DESCRIPTION OF THE TASK:
Restate the listing below word for word. No picture belongs in the result.

RECORDED DATA:
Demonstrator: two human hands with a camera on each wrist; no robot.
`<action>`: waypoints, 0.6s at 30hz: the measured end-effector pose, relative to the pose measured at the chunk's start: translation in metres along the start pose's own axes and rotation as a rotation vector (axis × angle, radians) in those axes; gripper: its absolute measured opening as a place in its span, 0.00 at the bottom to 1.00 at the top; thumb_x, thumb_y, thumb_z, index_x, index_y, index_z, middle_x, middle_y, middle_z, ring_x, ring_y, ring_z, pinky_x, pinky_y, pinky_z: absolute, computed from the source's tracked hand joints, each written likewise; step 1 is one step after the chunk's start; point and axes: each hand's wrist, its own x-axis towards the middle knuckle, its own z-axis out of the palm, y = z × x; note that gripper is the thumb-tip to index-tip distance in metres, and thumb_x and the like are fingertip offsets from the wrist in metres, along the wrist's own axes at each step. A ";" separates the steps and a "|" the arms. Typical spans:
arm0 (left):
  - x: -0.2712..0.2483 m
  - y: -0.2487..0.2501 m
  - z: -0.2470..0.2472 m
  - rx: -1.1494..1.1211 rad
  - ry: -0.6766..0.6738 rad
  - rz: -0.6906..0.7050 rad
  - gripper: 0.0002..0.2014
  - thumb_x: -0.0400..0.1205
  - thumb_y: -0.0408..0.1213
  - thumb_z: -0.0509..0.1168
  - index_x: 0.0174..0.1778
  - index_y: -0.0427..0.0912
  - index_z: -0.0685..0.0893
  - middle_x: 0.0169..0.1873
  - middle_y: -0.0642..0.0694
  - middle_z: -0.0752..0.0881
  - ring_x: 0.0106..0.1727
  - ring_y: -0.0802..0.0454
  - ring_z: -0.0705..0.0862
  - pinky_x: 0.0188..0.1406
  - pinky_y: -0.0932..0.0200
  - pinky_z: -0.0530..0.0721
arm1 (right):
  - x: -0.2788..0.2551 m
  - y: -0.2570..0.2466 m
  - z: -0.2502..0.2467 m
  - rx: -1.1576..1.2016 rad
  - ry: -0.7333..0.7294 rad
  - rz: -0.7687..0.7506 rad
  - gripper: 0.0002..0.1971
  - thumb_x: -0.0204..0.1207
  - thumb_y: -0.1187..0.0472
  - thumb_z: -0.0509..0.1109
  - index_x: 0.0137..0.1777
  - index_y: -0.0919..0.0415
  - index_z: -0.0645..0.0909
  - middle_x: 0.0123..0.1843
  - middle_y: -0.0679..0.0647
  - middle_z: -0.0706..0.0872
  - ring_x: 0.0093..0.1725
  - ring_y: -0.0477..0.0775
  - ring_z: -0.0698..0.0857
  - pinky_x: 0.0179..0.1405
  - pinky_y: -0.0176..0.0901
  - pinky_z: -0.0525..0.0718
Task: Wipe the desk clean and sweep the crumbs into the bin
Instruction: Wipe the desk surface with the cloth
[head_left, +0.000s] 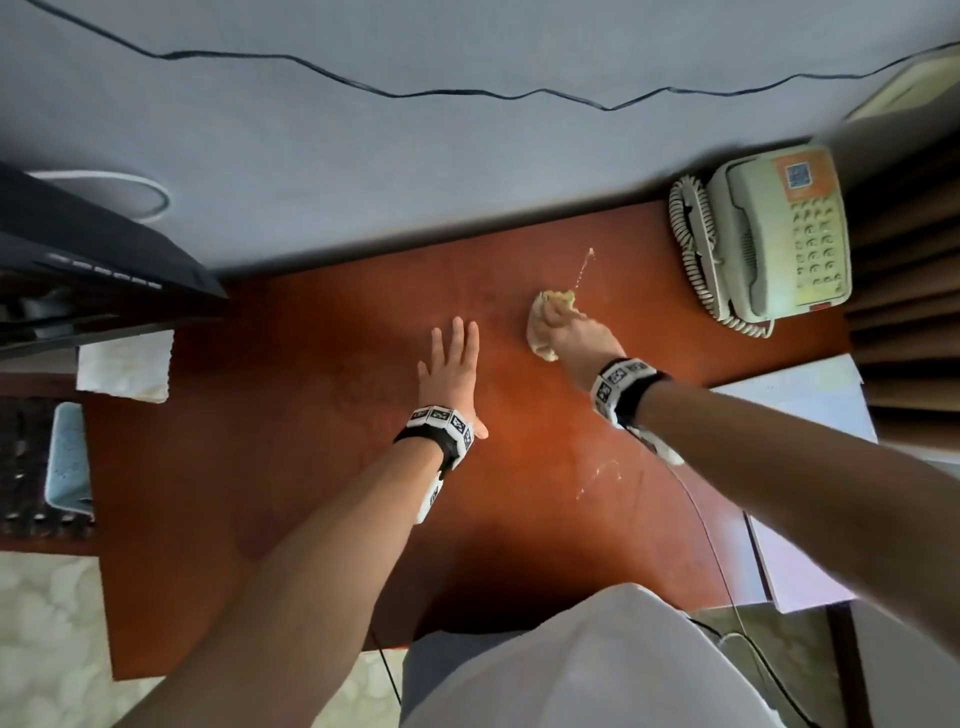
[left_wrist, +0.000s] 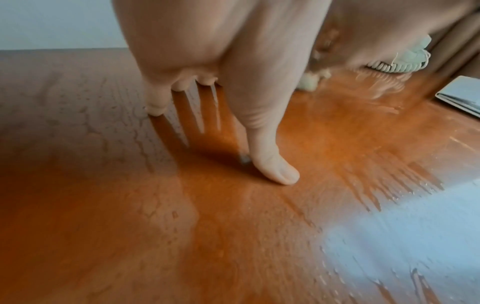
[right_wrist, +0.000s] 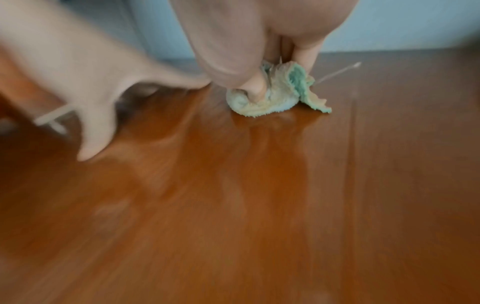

EXERCISE SOLUTION:
Demonstrator: two human hands with a camera on each wrist; no robot.
`<action>`: waypoints, 0.6s at 30hz: the measured end-effector pose, relative to the pose measured at the chunk's start: translation in metres along the start pose's own axes and rotation as a rotation vector (axis × angle, radians) in those axes; gripper: its absolute measured opening as a place in its span, 0.00 at the bottom to 1.00 at the top; thumb_x, thumb_y, thumb_z, index_x, index_y, index_z, middle_x, middle_y, middle_z, ring_x, ring_y, ring_z, pinky_x, pinky_y, pinky_z: absolute, computed from the source's tracked hand joints, each written likewise; step 1 is one step after the chunk's start; point and axes: each hand's wrist, its own x-axis towards the middle knuckle, its own z-axis out of the palm, y = z × x; note that gripper is the thumb-tip to index-tip distance in metres, and thumb_x and the like are fingertip offsets from the wrist in metres, along the wrist's own axes at each step. A ";" separates the steps and a "|" the arms. Typical spans:
arm0 (left):
  - x: -0.2712..0.2483 m
  - y: -0.2487..0.2501 m
  - z: -0.2470..0.2472 m
  - rx: -1.1494..1.1211 rad
  - ry: -0.6766..0.6738 rad
  - rz: -0.6906..0.7050 rad
  - gripper: 0.0002..0.2014
  - thumb_x: -0.0400..0.1205
  - thumb_y: -0.0408..0.1213
  - thumb_z: -0.0509..0.1168
  - index_x: 0.0174..0.1778
  - index_y: -0.0427..0.0912
  - index_z: -0.0685..0.0893
  - middle_x: 0.0169..0.1873
  - middle_y: -0.0642..0.0694
  - middle_z: -0.0752..0.0881
  - ring_x: 0.0106..0.1727
  - ring_y: -0.0802..0.0454
  - ring_z: -0.0705..0.0862
  - pinky_x: 0.0188..0.1406
  - pinky_y: -0.0932..0.0200
  - pinky_z: -0.0530..0.0721
arm1 (right):
  - x: -0.2788..0.2551 m
  - y: -0.2570..0.2466 m
  - z: -0.2502..0.2467 m
  - rx: -1.1576..1.2016 rad
  - ry: -0.7333..0.7294 rad
  - rz: -0.7687..0.7506 rad
  - gripper: 0.0002..0.1971
  - thumb_x: -0.0204..0.1207
  - thumb_y: -0.1187..0.0472
  - thumb_z: -0.0509..0.1109
  - index_x: 0.0137..0.1777
  - index_y: -0.0919..0.0415
  - index_z: -0.0645..0.0909
  - middle_x: 0.0123..0.1843
  - middle_y: -0.0679..0.0647
  - middle_z: -0.0706..0.0872
  - ring_x: 0.0093..0.1725
  - ring_y: -0.0477..0.0775
  - ring_z: -0.0698..0.0857
  - pinky_x: 0.0179..0.1405
  - pinky_y: -0.0176..0.0901
  - pinky_z: -0.0525..0.0718
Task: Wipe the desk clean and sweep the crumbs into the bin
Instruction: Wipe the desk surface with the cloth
[head_left, +0.000s] 
[left_wrist, +0.000s] 
[right_wrist, +0.000s] 

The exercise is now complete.